In actual practice it is very difficult to trace the cooling of iron from 1600°C to ambient temperature because particular cooling rate is not known. Particular curve can be traced from temperature, time and transformation (TTT) curve. However allotropic changes observed during cooling of pure iron are depicted in Fig. 1. When iron is cooled from molten condition up to the solid state, the major allotropic changing occurs which are:
|1539-1600°C||Molten-Fe (Liquid state of iron)|
|1400-1539°C||Delta-Fe (Body centered)|
|910-1400°C||Gamma-Fe (FCC atomic arrangement and austenite structure)|
|770- 910°C||Beta-Fe (Body centered-nonmagnetic)|
|Up to 770°C||Alpha-Fe (BCC atomic arrangement and ferrite structure)|
(i) First changing occurs at l539°C at which formation of delta iron starts.
(ii) Second changing takes place at 1404°C and where delta iron starts changes into gamma iron or austenite (FCC structure).

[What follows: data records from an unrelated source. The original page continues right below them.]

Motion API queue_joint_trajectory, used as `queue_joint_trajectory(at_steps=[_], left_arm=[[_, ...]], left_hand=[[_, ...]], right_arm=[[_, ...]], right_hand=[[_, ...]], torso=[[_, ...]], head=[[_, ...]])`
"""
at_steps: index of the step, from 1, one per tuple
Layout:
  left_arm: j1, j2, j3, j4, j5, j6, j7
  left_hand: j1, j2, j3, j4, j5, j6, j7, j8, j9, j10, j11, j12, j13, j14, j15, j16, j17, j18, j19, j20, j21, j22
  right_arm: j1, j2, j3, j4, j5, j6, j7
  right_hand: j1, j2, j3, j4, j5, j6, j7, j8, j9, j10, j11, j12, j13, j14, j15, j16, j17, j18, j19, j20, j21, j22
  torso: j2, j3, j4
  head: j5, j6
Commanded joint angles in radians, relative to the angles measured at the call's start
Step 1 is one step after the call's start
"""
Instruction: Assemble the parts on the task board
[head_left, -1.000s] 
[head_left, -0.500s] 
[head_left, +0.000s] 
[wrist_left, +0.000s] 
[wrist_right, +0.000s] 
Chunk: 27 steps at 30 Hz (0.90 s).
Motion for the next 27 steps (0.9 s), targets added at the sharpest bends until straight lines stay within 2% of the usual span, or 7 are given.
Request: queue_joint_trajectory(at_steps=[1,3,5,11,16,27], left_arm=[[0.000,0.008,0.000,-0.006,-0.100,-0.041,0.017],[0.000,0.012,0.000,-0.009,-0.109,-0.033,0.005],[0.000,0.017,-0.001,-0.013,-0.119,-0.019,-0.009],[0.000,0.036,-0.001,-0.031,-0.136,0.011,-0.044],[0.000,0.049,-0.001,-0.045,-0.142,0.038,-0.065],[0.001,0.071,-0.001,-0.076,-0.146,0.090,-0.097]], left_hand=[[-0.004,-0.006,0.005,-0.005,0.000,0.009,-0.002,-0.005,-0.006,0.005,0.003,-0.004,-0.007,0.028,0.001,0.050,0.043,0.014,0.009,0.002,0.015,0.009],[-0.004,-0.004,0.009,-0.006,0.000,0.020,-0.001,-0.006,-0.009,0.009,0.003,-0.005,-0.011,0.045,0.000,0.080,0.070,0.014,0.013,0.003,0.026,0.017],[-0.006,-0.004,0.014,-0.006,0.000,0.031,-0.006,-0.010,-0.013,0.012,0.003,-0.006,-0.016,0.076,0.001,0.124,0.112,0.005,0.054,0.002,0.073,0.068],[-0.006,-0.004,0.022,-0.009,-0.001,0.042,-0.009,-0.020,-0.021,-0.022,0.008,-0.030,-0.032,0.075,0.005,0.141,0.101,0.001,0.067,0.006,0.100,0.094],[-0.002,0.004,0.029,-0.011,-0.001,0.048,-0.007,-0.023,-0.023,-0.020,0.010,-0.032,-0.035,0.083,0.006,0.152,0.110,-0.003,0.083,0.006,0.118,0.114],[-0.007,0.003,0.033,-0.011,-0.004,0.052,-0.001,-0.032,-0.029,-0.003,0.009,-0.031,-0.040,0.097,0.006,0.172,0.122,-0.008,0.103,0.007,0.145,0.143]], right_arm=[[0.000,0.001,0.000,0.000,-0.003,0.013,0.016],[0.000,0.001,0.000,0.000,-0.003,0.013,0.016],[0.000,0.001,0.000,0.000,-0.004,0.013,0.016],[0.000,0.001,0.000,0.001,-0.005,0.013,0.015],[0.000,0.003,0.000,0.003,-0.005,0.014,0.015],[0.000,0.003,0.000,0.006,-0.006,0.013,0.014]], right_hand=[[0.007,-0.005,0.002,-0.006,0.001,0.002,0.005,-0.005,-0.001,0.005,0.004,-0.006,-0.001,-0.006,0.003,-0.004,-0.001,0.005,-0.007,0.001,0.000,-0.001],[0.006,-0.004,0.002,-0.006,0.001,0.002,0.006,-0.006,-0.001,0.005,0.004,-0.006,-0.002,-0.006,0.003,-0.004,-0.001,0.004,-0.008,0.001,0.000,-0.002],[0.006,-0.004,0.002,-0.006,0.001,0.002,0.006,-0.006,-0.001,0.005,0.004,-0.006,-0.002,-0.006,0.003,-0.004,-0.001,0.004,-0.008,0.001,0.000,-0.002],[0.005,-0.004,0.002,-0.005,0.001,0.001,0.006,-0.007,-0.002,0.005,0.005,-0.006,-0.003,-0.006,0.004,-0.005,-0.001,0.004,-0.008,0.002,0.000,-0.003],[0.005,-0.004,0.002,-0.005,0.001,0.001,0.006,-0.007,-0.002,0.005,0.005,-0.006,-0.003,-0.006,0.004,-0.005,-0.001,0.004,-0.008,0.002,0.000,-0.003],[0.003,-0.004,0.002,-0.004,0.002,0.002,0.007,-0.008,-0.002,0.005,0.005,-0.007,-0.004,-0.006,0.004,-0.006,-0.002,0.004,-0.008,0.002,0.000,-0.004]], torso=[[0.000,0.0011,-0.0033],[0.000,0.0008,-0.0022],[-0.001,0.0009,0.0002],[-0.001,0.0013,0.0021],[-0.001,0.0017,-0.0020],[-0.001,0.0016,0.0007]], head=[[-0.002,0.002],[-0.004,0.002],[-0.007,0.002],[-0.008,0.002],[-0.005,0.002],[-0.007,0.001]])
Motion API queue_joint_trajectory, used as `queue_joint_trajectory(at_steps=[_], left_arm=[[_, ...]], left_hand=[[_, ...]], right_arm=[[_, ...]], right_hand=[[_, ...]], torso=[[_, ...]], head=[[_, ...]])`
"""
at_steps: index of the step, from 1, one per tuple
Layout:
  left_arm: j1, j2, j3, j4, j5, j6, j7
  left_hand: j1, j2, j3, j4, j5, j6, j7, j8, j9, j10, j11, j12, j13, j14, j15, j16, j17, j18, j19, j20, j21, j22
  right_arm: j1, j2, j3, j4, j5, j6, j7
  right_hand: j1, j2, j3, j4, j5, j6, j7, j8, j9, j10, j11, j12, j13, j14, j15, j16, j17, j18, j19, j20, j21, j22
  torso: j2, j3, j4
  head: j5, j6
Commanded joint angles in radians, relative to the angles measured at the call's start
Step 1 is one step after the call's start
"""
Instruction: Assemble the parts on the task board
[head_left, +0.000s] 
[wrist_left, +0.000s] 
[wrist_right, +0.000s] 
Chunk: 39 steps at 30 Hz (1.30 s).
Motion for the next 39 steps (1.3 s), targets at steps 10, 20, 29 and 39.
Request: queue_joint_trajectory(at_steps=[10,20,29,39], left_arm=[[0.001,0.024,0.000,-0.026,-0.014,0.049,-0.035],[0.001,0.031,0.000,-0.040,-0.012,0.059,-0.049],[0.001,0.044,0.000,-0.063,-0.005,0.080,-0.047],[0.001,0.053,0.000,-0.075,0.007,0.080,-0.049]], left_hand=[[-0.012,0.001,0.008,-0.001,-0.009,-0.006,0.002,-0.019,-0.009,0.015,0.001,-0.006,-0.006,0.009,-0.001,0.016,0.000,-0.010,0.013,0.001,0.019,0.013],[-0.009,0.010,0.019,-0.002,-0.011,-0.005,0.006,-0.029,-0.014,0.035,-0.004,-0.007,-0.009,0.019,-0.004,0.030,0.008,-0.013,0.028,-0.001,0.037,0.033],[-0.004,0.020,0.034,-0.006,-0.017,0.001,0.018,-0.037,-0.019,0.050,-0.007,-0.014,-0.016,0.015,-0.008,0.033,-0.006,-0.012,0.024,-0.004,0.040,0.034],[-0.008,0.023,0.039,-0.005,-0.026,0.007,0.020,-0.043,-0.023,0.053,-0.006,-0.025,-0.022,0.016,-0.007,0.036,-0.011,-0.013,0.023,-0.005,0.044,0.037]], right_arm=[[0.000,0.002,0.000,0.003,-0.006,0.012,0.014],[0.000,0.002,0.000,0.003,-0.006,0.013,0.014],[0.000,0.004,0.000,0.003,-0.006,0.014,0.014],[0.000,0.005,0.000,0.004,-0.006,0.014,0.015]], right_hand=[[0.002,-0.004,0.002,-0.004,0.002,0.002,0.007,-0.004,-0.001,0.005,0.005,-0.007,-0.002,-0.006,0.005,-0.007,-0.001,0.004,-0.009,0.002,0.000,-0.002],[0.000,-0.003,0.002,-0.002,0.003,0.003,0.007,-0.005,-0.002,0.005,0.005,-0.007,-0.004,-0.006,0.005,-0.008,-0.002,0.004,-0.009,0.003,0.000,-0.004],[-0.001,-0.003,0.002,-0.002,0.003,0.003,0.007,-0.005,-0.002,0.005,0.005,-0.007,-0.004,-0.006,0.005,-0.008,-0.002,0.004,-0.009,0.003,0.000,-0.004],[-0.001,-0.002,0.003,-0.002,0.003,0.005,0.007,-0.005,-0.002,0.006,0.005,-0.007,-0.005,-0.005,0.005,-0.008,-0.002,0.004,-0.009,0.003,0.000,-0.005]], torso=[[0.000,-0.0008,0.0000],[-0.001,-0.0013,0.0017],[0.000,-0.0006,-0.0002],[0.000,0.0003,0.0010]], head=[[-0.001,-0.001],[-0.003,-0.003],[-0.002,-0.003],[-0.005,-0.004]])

(iii) Third changing occurs at 910°C and where gamma iron (FCC structure) starts changes into beta iron (BCC structure) in form of ferrite, leadaburite and austenite.
(iv) Fourth changing takes place at 768°C and where beta iron (BCC structure) starts changes into alpha iron in form of ferrite, pearlite and cementite.
Therefore, the temperature points at which such changing takes place into allotropic forms are called critical points. The critical points obtained during cooling are slightly lower than those obtained in heating. The most marked of these range commonly called the point of recalescence and point of decalescence.